Verilen tedavi tipi, yaralanma tipine bağlıdır.

  1. Çatlak, alçı dökümün uygulanmasını gerektirir, tamamen dışlanır fiziksel aktivite ve yatak istirahatine sıkı sıkıya bağlılık. Tedavi süresi, ilgili doktor tarafından düzenlenir;
  2. Femur başının veya boynunun yer değiştirmeden etkilendiği bir kırık, uzvun hareketliliğini mümkün olduğunca sınırlamak için alçı ve pelvik kuşak veya Beller ateli ile tedavi edilir;
  3. Sönümleme lastiği ayrıca yer değiştirmeli kırıklar için de öngörülmüştür. Kemiğin şekli geri yüklenir, uzuv içine bir pim yerleştirilir. Parçaları birleştirme girişimleri başarısız olursa, cerrahi müdahale gereklidir;
  4. Açık bir kırığın tedavisi, önleyici tedbirlerle kapalı bir kırığın tedavisinden farklıdır. enfeksiyon. Küçük parçalar elenir, geri kalanı birleştirilir.


Önemli! Beller'in ateli, uzuv hareketsizliğini sağlamak için iskelet traksiyonu ve kemik parçalarının ilişkili sönümleme (salınım sönümlemesi) ile bağlanması için tasarlanmış bir cihazdır. Lastiğin tasarımı, ayağın dayandığı bir yük tarafından tartılan bir çerçeve cihazıdır.

İyileşme en az bir ay sürer. Tedavi sürecinde, yaklaşık 7 gün aralıklarla periyodik olarak, kırık durumunun X-ışını kontrolü yapılır.

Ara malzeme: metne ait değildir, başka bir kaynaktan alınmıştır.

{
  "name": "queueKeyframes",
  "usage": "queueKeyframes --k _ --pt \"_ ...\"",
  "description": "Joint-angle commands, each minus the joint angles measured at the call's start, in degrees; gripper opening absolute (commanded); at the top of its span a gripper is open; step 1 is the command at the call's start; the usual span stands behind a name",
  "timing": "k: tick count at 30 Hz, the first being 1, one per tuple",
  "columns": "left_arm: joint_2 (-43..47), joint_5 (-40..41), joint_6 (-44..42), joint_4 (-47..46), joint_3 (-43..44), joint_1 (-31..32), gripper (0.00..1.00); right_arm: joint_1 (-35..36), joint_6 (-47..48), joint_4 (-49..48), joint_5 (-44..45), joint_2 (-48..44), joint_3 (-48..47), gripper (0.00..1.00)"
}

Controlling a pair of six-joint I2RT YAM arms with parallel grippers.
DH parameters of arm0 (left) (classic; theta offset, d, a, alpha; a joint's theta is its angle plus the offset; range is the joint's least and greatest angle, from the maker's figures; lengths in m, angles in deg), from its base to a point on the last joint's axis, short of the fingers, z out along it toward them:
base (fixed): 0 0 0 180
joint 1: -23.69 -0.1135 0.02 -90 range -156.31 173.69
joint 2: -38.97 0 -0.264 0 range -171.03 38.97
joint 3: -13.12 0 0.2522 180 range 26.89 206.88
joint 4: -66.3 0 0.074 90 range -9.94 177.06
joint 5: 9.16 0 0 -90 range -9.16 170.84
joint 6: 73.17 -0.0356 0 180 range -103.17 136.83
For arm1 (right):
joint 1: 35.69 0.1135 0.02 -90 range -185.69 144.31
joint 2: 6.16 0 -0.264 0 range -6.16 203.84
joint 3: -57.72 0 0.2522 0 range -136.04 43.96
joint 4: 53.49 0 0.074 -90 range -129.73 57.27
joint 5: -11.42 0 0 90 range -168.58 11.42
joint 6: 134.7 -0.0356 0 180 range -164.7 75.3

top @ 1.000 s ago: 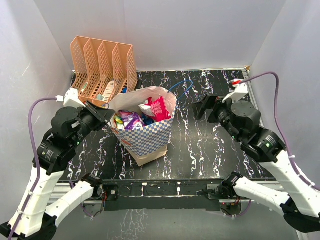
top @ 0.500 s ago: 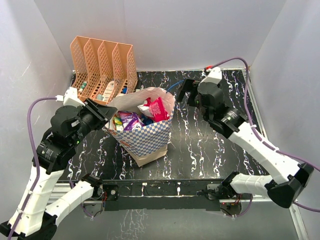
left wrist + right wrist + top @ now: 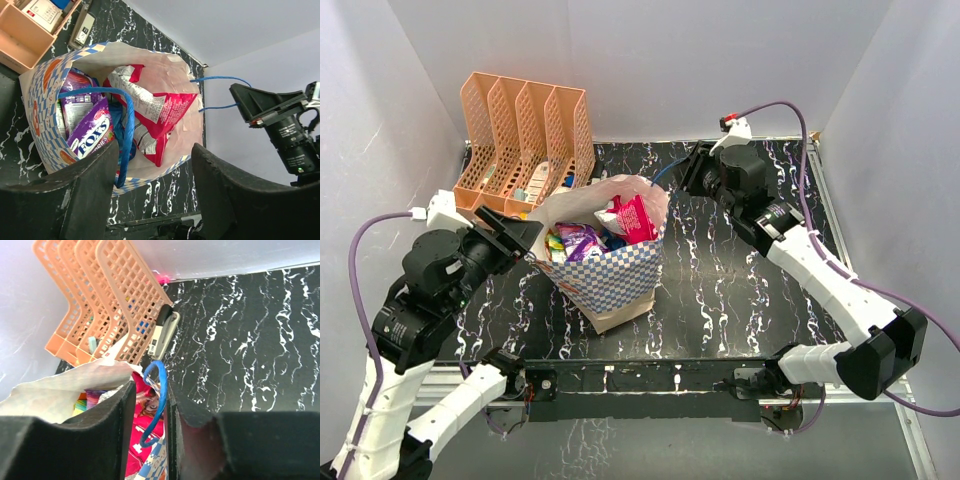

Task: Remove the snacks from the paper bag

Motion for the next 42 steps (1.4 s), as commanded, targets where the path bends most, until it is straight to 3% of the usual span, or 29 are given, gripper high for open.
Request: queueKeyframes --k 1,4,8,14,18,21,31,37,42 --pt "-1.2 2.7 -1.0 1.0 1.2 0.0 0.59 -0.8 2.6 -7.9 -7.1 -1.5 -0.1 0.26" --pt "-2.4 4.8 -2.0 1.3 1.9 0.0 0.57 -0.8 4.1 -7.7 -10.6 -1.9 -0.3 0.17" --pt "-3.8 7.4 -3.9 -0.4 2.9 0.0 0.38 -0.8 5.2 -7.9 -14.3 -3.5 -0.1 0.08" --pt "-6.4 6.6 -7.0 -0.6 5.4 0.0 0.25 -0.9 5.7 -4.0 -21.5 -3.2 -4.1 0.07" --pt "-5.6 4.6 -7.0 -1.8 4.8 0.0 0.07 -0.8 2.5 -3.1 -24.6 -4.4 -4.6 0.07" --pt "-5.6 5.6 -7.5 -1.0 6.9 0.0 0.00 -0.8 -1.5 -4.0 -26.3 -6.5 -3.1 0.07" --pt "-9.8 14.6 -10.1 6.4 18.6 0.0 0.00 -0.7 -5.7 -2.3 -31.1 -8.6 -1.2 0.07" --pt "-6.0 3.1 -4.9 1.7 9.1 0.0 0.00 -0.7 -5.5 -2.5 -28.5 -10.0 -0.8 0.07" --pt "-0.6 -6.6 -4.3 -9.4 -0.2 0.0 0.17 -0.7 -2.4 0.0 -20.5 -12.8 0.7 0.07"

Tedavi sırasında olası komplikasyonlar

İle farklı sebepler ister genetik bir yatkınlık, ister tıbbi bir hata veya yüksek kaliteli tedavi uygulanamaması olsun, anormal kemik füzyonu normalden gelişebilir. Hastaya grup II veya III'ün bir sakatlığı atanabilir.


  • Parçaların yanlış eklenmesi patolojiye yol açabilir: femurun sahte bir eklemi veya psödoartrozu oluşur. Bu durum, patoloji alanındaki anormal hareketlilik, kas gücündeki değişiklikler, bacağın görünür ve palpe edilebilir kısalması ile karakterizedir. Bu durumda, tedavi önemli miktarda zaman alır. Patoloji cerrahi olarak düzeltilir;
  • Aseptik nekroz (femur başı arterindeki kan akışının patolojisi), femur boynunun başarısız tedavisinin olası bir komplikasyonudur. karakterize ağrı sendromu uyluğun ön yüzeyine, kasık bölgesine, gluteal kas içine yansıtılabilen kalça ekleminde. Anti-inflamatuar ilaçlar veya analjezikler alırken ağrı azalmazsa, kalça protezi reçete edilir.

Yanlış eklem ve nekroz gibi olası komplikasyonları veya zamanında ortadan kaldırılmasını önlemek için, yaralı uzuv durumunu izlemek ve derhal gerekli önlemleri almak önemlidir.



Bir hata bulursanız, lütfen bir metin parçası seçin ve Ctrl+Enter tuşlarına basın.